▶ [ACTIVITY]
In the data that follows, every line containing the word "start" should be returned.

^^^^^^^^

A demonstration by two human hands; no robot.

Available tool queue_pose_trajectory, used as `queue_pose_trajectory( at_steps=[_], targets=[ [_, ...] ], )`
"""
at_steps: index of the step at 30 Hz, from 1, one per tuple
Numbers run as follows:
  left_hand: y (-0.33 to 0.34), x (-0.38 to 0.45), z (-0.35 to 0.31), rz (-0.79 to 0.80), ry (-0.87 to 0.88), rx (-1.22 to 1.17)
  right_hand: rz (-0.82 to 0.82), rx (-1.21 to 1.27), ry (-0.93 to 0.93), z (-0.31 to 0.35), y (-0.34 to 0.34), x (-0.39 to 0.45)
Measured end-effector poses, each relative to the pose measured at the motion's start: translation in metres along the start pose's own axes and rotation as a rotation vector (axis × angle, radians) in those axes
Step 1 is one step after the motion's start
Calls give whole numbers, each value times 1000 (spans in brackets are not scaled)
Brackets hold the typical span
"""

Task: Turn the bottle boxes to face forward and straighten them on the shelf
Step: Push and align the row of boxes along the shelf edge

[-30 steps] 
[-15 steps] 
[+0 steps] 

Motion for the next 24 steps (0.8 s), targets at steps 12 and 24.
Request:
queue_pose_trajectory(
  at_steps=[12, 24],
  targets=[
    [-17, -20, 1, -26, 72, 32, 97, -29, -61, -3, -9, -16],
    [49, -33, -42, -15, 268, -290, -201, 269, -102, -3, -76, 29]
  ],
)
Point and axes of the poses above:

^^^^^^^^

▶ [SOLUTION TO THE PROBLEM]
Measured end-effector poses, each relative to the pose measured at the motion's start: translation in metres along the start pose's own axes and rotation as a rotation vector (axis × angle, radians) in those axes
Step 1 is one step after the motion's start

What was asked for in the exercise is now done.